**WHAT IS EXPECTED**
Retype every entry precisely and keep each line whole.

::::

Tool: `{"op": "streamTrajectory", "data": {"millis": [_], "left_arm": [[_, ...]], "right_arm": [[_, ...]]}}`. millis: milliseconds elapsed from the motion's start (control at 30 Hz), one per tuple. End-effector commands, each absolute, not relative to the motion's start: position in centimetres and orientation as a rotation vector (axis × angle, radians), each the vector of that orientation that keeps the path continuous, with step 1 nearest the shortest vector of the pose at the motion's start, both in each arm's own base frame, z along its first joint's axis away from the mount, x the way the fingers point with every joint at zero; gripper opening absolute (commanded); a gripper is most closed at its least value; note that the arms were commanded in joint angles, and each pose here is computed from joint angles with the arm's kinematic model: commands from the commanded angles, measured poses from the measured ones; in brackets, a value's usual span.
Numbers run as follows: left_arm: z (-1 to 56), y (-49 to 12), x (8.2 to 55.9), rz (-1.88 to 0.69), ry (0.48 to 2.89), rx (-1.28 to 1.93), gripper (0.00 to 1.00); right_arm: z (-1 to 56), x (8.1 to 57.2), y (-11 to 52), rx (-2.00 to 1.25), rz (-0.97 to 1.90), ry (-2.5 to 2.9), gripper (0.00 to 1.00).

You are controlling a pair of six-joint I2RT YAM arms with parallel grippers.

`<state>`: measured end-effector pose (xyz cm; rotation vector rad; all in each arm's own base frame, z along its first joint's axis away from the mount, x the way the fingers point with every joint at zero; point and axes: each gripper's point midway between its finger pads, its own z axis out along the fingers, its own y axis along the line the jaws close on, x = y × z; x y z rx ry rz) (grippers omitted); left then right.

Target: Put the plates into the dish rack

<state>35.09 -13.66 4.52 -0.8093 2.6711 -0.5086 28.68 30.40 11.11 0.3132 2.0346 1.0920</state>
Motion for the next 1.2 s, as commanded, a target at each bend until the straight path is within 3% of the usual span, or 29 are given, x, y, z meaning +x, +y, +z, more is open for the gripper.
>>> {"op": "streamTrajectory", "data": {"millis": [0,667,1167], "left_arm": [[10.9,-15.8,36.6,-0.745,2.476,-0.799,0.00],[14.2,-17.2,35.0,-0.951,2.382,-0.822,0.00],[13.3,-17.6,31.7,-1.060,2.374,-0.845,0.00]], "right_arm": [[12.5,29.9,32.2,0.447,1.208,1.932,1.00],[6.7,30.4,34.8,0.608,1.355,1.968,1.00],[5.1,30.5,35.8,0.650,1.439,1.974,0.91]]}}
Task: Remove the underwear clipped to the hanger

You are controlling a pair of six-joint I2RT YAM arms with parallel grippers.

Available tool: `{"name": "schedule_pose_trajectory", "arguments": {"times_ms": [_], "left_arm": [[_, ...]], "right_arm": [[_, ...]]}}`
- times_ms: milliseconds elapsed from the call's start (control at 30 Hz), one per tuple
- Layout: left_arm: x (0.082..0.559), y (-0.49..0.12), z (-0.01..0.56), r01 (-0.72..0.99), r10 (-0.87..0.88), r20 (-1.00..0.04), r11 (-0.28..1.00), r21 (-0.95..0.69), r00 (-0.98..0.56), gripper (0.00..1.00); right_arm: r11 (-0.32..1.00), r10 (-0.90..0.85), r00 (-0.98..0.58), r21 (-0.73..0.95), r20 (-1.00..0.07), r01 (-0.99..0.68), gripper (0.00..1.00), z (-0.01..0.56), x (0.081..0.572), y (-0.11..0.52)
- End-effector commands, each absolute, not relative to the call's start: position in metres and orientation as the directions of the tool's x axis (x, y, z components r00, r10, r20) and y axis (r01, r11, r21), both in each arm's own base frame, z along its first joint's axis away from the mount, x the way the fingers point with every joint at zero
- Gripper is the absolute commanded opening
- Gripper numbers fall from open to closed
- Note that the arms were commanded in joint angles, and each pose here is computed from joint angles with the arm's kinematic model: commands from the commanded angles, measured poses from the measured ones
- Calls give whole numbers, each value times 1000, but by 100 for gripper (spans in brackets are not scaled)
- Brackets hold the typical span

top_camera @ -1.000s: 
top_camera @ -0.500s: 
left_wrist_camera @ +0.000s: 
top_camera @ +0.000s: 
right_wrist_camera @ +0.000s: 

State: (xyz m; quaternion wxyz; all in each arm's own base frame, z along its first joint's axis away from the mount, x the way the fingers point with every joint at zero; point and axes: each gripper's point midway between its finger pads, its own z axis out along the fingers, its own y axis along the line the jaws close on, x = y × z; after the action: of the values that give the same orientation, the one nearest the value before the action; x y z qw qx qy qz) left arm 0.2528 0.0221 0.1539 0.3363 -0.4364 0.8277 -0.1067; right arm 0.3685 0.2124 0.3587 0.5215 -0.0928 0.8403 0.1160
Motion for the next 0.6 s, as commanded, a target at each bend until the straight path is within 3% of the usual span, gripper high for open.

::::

**EXERCISE OUTPUT**
Tool: `{"op": "streamTrajectory", "data": {"millis": [_], "left_arm": [[_, ...]], "right_arm": [[_, ...]]}}`. millis: milliseconds elapsed from the motion's start (control at 30 Hz), one per tuple. End-effector commands, each absolute, not relative to the motion's start: position in centimetres and orientation as a rotation vector (axis × angle, radians), each the vector of that orientation that keeps the path continuous, with step 1 nearest the shortest vector of the pose at the motion's start, both in each arm's own base frame, z along its first joint's axis away from the mount, x the way the fingers point with every joint at zero; gripper opening absolute (commanded); a gripper is most closed at its least value; note that the arms were commanded in joint angles, and each pose here is computed from joint angles with the arm's kinematic model: commands from the commanded angles, measured poses from the measured ones; in brackets, a value's usual span.
Numbers run as follows: left_arm: z (-1 to 56), y (-49 to 12), x (8.2 to 55.9), rz (-1.88 to 0.69), ry (0.48 to 2.89), rx (-1.28 to 1.93), gripper (0.00 to 1.00); right_arm: z (-1 to 56), x (8.1 to 57.2), y (-11 to 52), rx (-2.00 to 1.25), rz (-0.97 to 1.90), ry (-2.5 to 2.9), gripper (0.00 to 1.00).

You are controlling a pair of six-joint I2RT YAM arms with parallel grippers.

`<state>`: measured end-effector pose (xyz cm; rotation vector rad; all in each arm's own base frame, z along its first joint's axis away from the mount, x the way the fingers point with every joint at zero; point and axes: each gripper's point midway between its finger pads, its own z axis out along the fingers, its own y axis along the line the jaws close on, x = y × z; x y z rx ry rz) (grippers omitted); left then right.

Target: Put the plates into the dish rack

<state>35.09 -13.66 4.52 -0.8093 2.6711 -0.5086 28.68 30.40 11.11 0.3132 2.0346 1.0920</state>
Motion for the next 1.2 s, as commanded, a target at each bend until the straight path is within 3% of the usual span, or 29 are given, x, y, z meaning +x, +y, +z, more is open for the gripper.
>>> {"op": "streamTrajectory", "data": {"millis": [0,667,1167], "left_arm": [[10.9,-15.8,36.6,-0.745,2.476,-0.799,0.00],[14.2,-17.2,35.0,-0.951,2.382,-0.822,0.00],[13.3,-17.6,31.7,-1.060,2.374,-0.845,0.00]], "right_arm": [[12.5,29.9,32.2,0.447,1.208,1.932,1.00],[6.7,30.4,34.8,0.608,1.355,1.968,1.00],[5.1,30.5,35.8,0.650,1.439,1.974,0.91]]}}
Task: Remove the underwear clipped to the hanger

You are controlling a pair of six-joint I2RT YAM arms with parallel grippers.

Available tool: `{"name": "schedule_pose_trajectory", "arguments": {"times_ms": [_], "left_arm": [[_, ...]], "right_arm": [[_, ...]]}}`
- times_ms: milliseconds elapsed from the call's start (control at 30 Hz), one per tuple
- Layout: left_arm: x (0.082..0.559), y (-0.49..0.12), z (-0.01..0.56), r01 (-0.72..0.99), r10 (-0.87..0.88), r20 (-1.00..0.04), r11 (-0.28..1.00), r21 (-0.95..0.69), r00 (-0.98..0.56), gripper (0.00..1.00); right_arm: r11 (-0.32..1.00), r10 (-0.90..0.85), r00 (-0.98..0.58), r21 (-0.73..0.95), r20 (-1.00..0.07), r01 (-0.99..0.68), gripper (0.00..1.00), z (-0.01..0.56), x (0.081..0.572), y (-0.11..0.52)
- End-effector commands, each absolute, not relative to the call's start: position in metres and orientation as the directions of the tool's x axis (x, y, z components r00, r10, r20) and y axis (r01, r11, r21), both in each arm's own base frame, z along its first joint's axis away from the mount, x the way the fingers point with every joint at zero
- Gripper is the absolute commanded opening
- Gripper numbers fall from open to closed
- Note that the arms were commanded in joint angles, and each pose here is computed from joint angles with the arm's kinematic model: commands from the commanded angles, measured poses from the measured ones
- Calls give whole numbers, each value times 1000, but by 100 for gripper (spans in brackets are not scaled)
- Brackets hold the typical span

top_camera @ -1.000s: 
top_camera @ -0.500s: 
left_wrist_camera @ +0.000s: 
top_camera @ +0.000s: 
right_wrist_camera @ +0.000s: 

State: (xyz m; quaternion wxyz; all in each arm's own base frame, z along its first joint's axis away from the mount, x the way the fingers point with every joint at zero; point and axes: each gripper's point midway between its finger pads, its own z axis out along the fingers, its own y axis along the line the jaws close on, x = y × z; after the action: of the values that give the same orientation, the one nearest the value before the action; x y z qw qx qy qz) left arm 0.2528 0.0221 0.1539 0.3363 -0.4364 0.8277 -0.1067; right arm 0.3685 0.2124 0.3587 0.5215 -0.0928 0.8403 0.1160
Motion for the next 0.6 s, as commanded, a target at each bend until the straight path is within 3% of the usual span, gripper high for open.

This exercise is now finished, and nothing remains to add.